Am nächsten den Monologen stehen die Botenberichte unserer Bühne; wie jene das lyrische, so vertreten sie das epische Element. Von ihnen ist bereits früher gesprochen. Da sie die Aufgabe haben, eine zugunsten ihrer Aufnahme bereits erregte Spannung zu lösen, so muß die Wirkung, welche sie in den Gegenspielern des Vortragenden oder vielleicht gar in ihm selbst hervorbringen, sehr sichtbar werden; einen längeren Vortrag muß gesteigertes Gegenspiel begleiten und unterbrechen, allerdings ohne ihn zu überwachsen.

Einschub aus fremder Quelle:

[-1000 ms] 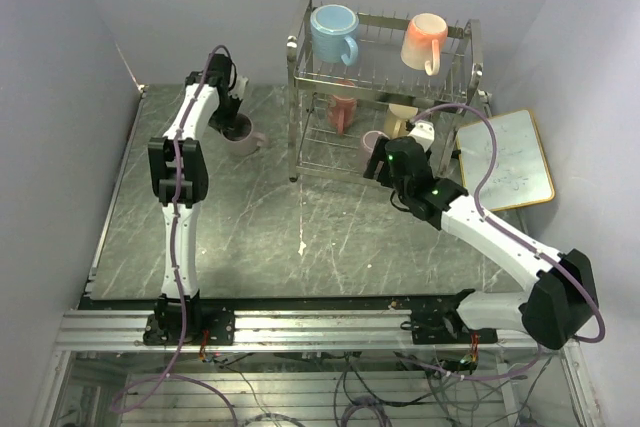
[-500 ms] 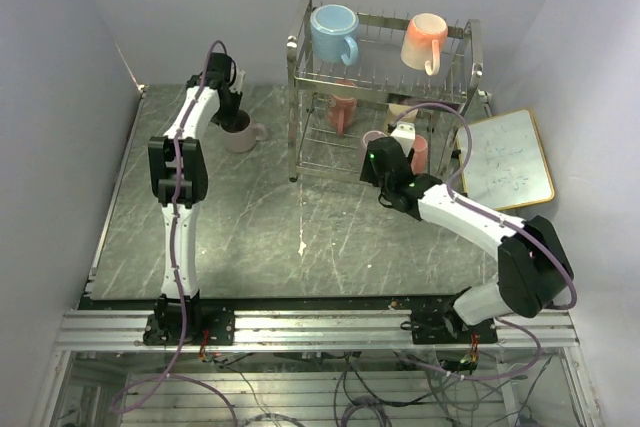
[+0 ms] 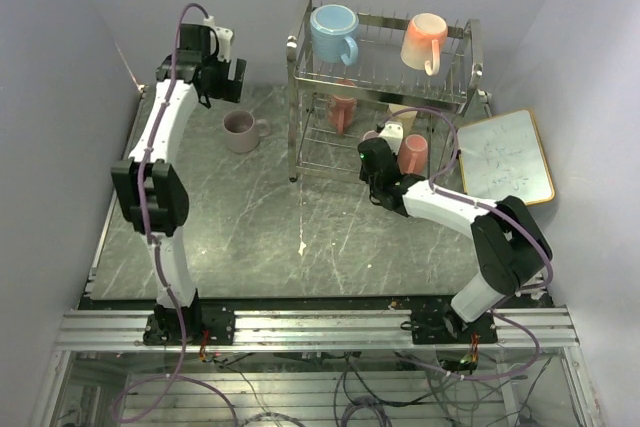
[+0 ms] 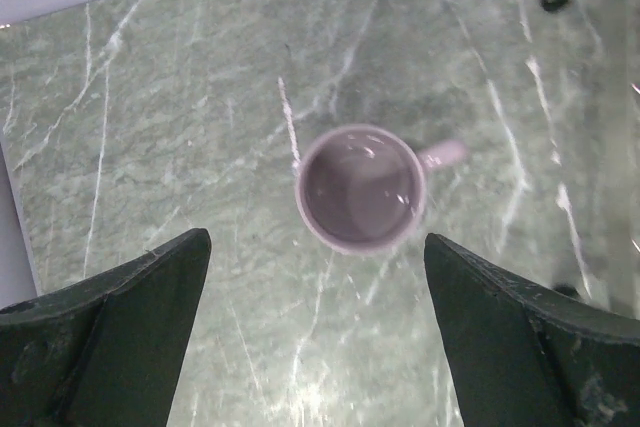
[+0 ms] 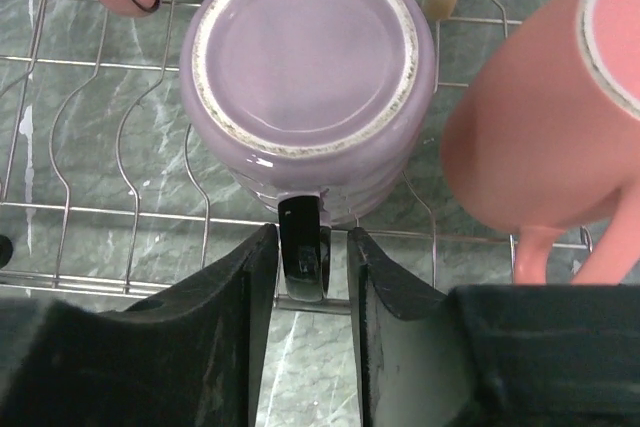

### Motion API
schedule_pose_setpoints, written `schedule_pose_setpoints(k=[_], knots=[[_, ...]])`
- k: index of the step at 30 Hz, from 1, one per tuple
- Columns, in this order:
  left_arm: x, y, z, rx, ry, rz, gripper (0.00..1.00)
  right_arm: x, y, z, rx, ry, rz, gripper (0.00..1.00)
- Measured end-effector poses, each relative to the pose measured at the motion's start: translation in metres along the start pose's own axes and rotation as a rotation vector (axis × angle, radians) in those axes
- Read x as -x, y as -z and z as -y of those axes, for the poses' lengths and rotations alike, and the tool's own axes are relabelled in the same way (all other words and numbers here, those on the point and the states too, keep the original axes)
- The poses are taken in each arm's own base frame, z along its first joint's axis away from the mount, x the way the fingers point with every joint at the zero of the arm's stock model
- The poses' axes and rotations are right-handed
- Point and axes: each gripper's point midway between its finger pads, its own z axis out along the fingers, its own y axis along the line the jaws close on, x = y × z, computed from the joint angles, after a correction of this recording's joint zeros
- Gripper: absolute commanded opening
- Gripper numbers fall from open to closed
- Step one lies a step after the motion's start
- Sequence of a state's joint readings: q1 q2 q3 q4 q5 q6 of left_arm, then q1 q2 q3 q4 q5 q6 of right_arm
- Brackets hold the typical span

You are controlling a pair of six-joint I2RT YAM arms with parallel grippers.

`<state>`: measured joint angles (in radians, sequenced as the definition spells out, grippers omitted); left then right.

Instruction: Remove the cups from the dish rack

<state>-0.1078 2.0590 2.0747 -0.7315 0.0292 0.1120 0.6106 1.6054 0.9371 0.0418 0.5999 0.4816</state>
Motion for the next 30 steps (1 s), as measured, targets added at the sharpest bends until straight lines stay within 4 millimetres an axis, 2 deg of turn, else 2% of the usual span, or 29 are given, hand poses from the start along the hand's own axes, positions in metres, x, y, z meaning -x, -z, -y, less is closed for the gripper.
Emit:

Schiller, der Botenberichte sehr liebt, gibt Beispiele in Menge, sowohl zur Lehre als zur Warnung. Der Wallenstein allein enthält eine ganze Auswahl derselben. In den schönen Musterstücken: „Es gibt im Menschenleben“ und „Wir standen keines Überfalls gewärtig“ hat der Dichter zugleich die höchste dramatische Spannung an die epischen Stellen geknüpft. Das Inspirierte und Seherhafte Wallensteins kommt an keiner Stelle so mächtig zutage als in seiner Erzählung. Im Botenberichte des Schweden aber steht das stumme Spiel der todwunden Thekla in dem stärksten Gegensatz zu Haltung und Vortrag des teilnehmenden Fremdlings. Daneben hat dies Drama aber andere Beschreibungen, z. B. den böhmischen Becher, das Zimmer des Sterndeuters, deren starke Kürzung oder Entfernung bei der Aufführung wohltut.

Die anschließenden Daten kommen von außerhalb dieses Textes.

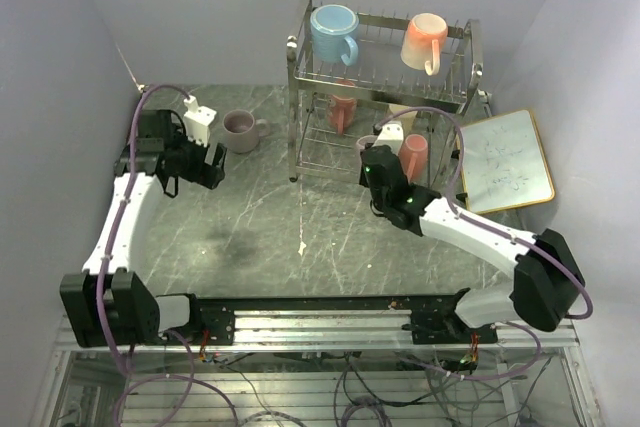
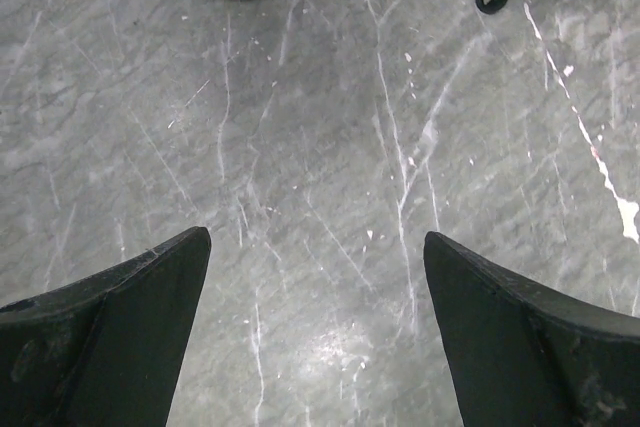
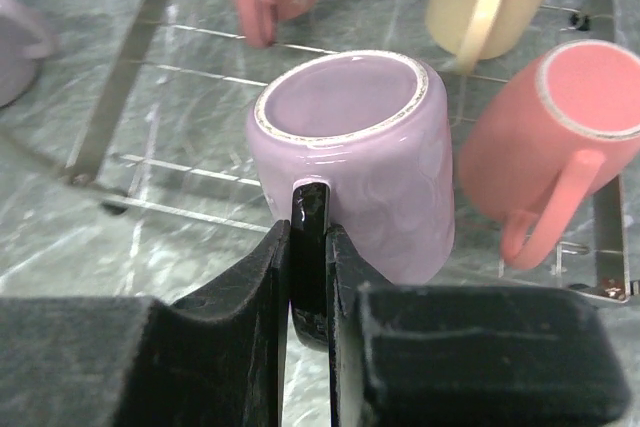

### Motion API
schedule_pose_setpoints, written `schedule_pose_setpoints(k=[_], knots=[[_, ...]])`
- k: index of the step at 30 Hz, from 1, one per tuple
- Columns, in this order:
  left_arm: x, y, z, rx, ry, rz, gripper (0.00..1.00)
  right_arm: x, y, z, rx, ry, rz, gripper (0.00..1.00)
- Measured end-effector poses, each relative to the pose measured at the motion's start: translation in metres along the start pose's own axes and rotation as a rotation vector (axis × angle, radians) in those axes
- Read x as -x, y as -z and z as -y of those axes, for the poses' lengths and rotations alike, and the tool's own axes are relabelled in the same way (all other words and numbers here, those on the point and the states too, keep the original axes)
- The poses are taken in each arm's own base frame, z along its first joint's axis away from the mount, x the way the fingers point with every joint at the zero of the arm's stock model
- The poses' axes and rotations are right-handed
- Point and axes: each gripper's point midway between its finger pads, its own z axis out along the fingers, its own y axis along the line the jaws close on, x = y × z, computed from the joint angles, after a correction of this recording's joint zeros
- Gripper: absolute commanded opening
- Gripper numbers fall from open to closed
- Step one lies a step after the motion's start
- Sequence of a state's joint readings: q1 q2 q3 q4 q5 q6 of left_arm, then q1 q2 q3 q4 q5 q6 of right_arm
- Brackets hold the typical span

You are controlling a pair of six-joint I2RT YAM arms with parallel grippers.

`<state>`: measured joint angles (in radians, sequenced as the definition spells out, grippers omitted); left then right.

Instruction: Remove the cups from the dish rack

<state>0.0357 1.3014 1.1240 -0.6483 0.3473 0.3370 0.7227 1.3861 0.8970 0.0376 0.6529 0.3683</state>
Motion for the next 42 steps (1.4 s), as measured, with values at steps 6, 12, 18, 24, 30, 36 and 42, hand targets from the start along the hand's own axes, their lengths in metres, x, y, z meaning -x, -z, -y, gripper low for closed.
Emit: schedule_pose_setpoints(k=[6,12,18,24,30,36,42], knots=[[-0.004,0.035,0.012,0.005,-0.112,0.108,0.99,0.010,0.046,-0.038,0.121,-0.047,0.005,0.00],[-0.009,0.048,0.037,-0.066,-0.244,0.202,0.99,0.029,0.082,-0.064,0.268,-0.233,-0.030,0.00],[-0.027,0.051,0.068,-0.162,-0.421,0.298,0.99,0.041,0.104,-0.100,0.431,-0.488,-0.130,0.00],[-0.012,0.063,0.090,-0.150,-0.626,0.432,0.99,0.047,0.118,-0.147,0.585,-0.783,-0.269,0.00],[0.007,0.077,0.103,-0.141,-0.711,0.528,0.93,0.043,0.117,-0.189,0.663,-1.011,-0.407,0.00],[0.012,0.087,0.106,-0.121,-0.736,0.564,0.88,0.034,0.127,-0.217,0.708,-1.124,-0.511,0.00],[0.005,0.092,0.116,-0.165,-0.736,0.568,0.95,0.041,0.140,-0.232,0.757,-1.185,-0.535,0.00]])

Der wichtigste Teil der dramatischen Handlung verläuft in den Dialogszenen, zunächst im Zwiegespräch. Der Inhalt dieser Szenen: Satz und Gegensatz, Empfindung gegen Empfindung, Wille gegen Wille, hat bei uns, abweichend von der einförmigen, antiken Weise, die mannigfaltigste Ausbildung gefunden. Der Zweck aller Dialogszenen ist wieder, aus dem Satz und Gegensatz ein Ergebnis herauszuheben, welches die Handlung weiter treibt. Während das antike Zwiegespräch ein Streit war, der gewöhnlich keine unmittelbare Einwirkung auf die Seelen der Handelnden ausübte, versteht der moderne Dialog zu bereden, zu beweisen, hinüber zu führen. Die Argumente des Helden und Gegenspielers sind nicht, wie häufig in der griechischen Tragödie, rhetorische Wortgefechte, sondern sie sind aus Charakter und Gemüt der Personen hergeleitet, und genau wird der Hörer unterrichtet, wieweit dieselben wahrhafte Empfindung und Überzeugung aussprechen oder täuschen sollen.

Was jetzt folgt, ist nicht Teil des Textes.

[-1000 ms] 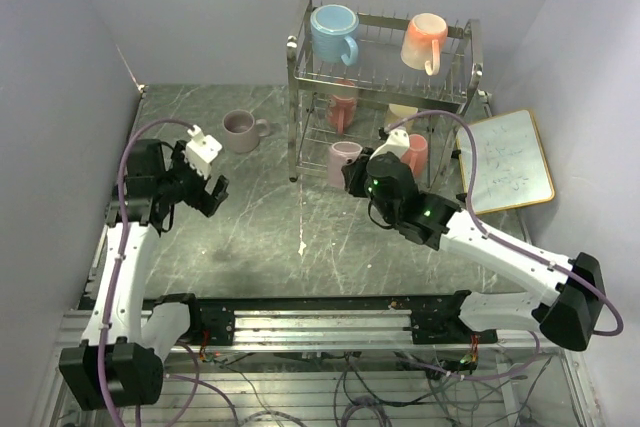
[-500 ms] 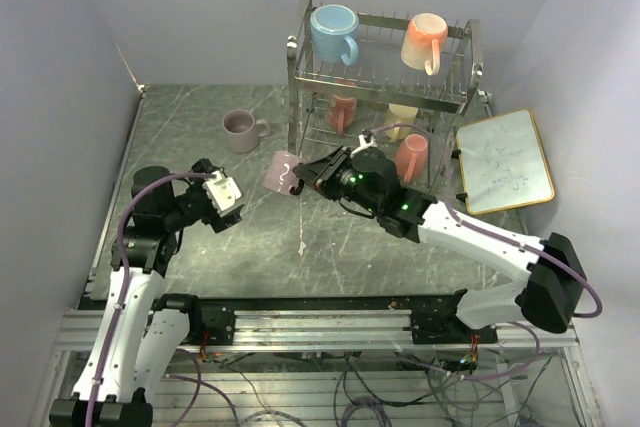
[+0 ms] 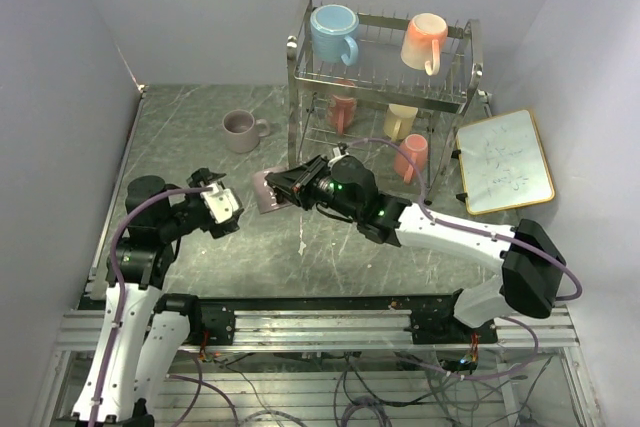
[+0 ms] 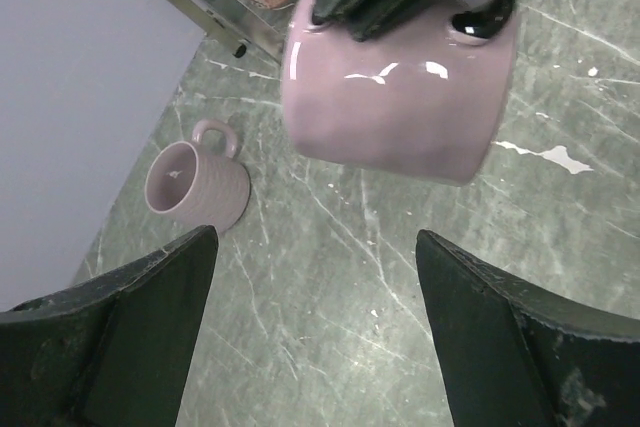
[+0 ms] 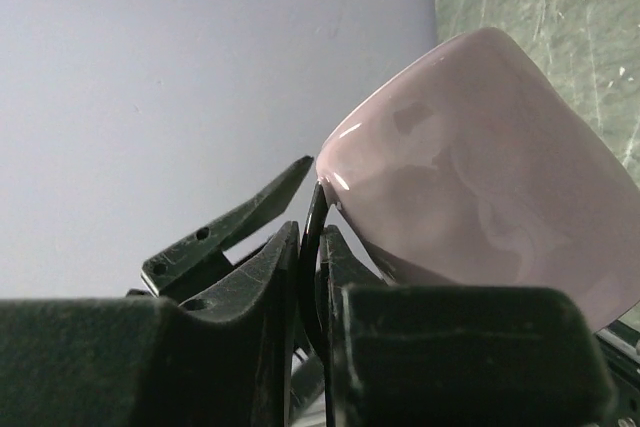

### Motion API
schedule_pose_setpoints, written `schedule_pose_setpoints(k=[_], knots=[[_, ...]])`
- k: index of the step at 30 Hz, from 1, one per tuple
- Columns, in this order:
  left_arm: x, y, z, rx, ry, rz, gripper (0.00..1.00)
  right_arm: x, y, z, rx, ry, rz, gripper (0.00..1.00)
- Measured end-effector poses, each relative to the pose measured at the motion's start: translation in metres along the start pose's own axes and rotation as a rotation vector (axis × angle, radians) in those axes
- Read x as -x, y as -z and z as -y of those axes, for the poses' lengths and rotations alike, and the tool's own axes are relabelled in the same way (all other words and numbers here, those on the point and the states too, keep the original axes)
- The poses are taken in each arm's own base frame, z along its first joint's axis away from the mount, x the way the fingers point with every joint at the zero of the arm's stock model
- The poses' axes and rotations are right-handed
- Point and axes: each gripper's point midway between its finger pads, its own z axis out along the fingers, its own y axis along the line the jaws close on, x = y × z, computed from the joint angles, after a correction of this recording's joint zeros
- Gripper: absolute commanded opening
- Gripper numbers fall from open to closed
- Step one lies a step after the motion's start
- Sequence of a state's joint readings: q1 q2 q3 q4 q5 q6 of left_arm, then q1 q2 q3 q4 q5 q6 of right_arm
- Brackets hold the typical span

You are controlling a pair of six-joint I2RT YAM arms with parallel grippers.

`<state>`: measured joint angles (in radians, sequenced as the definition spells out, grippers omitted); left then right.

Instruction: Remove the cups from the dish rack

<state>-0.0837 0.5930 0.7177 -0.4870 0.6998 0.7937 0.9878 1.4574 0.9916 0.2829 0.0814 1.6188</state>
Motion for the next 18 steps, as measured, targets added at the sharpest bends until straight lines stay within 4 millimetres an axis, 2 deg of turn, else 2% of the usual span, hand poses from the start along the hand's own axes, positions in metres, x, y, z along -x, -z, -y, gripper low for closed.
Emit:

Der Angreifende wird also seine Gründe genau nach der Persönlichkeit des Gegenspielers einrichten oder tief und wahr aus seinem eigenen Wesen heraus schöpfen müssen. Damit aber das Zweckvolle oder Wahre derselben von dem Hörer auch vollständig erfaßt wird, ist auf der Bühne eine bestimmte Richtung von Rede und Antwort notwendig, nicht mit so gewohnheitsmäßigem Verlauf wie auf der antiken oder altspanischen Bühne, aber doch wesentlich von dem Wege verschieden, welchen wir im wirklichen Leben einschlagen, um jemand zu überzeugen. Dem Charakter auf der Bühne ist die Zeit beschränkt, er hat seine Argumente in einer fortlaufenden Steigerung der Wirkungen vorzutragen, er hat das für seine Stellung Wirksamste auch dem Hörer eindringlich auseinanderzusetzen. In Wirklichkeit mag ein solcher Kampf der Ansichten vielgeteilt, mit zahlreichen Gründen und Gegengründen ausgemacht werden, lange mag der Sieg schwanken, vielleicht ein unbedeutender Nebengrund mag zuletzt den Ausschlag geben; dies ist auf der Bühne in der Regel nicht möglich, weil es nicht wirksam wäre.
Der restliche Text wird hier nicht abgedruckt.